File picture: Bongani Shilulbane/African News Agency (ANA)
Pretoria - Metrorail commuters will have to look for alternative transport on Friday, when workers affiliated to the Federation of Unions of SA (Fedusa) and the United National Transport Union (Untu) embark on a strike.

After lengthy discussions and efforts to reach an amicable solution and a progressive way forward floundered, the unions were given permission to hold a strike on Friday.

They will stage a protest march on the day, which the unions have labelled “a national day of protest”.

The protest action will be carried out across the country, with protesters in Pretoria converging at the intersection of Park and Burnett street from 10am.

It is against “extremely poor and dangerous Metrorail passenger train services” that continue to violate all health and safety provisions, according the unions.

They are also unhappy about the acts of arson and endless fatal accidents that have left many families traumatised.

Other complaints include replacing old, broken or stolen infrastructure and equipment, such as railway tracks, signalling equipment and unsafe and outdated train sets, and to bring back a well resourced railway police.

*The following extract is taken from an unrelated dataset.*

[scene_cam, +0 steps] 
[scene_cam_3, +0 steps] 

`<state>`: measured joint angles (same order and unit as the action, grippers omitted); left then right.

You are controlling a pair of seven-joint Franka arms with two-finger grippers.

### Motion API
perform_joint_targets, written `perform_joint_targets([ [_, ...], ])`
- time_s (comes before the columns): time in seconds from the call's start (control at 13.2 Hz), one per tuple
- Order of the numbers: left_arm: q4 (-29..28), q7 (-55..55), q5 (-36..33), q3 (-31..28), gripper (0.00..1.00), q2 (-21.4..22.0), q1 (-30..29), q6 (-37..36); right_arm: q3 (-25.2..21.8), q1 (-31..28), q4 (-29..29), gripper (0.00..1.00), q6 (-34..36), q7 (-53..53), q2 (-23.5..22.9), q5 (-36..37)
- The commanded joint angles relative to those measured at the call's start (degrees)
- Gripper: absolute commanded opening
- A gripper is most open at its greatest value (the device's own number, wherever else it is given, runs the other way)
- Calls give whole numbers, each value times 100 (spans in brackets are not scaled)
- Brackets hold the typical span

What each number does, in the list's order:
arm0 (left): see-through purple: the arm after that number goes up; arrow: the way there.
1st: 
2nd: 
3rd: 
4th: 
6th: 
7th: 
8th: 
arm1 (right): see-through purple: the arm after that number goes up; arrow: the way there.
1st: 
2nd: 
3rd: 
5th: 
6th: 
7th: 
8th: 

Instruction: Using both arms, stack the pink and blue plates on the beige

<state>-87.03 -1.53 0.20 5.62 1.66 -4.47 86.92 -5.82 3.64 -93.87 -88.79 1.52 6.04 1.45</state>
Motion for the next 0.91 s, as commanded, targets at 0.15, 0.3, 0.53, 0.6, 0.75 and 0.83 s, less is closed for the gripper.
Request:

In addition, the unions want the Department of Transport, Prasa and the Railway Safety Regulator to take immediate remedial action, including replacing old, broken or stolen infrastructure, and unsafe and outdated train sets.

Untu has accused the Passenger Rail Agency of South Africa (Prasa) of resorting to intimidation tactics ahead of protest action.

General secretary Steve Harris said they received letters that were circulated by employee relations managers at Prasa.

In the letter, employees were asked to indicate whether they would participate in the national protest action or not.

The unions have notified the National Economic Development and Labour Council of the planned protest action.

They also successfully applied to various law enforcement authorities to approve the routes planned for marchers in Cape Town, Durban, Joburg and Pretoria.

The unions must give employers 48 hours notice of the national protest action.

Prasa spokesperson Nana Zenani said: “We will ensure that the necessary contingency plans are in place to ensure that the protest action does not negatively affect the operations of the business, in particular, the movement of passengers.

“We respect the constitutional right of any person(s) or organisation to participate in such protest actions.”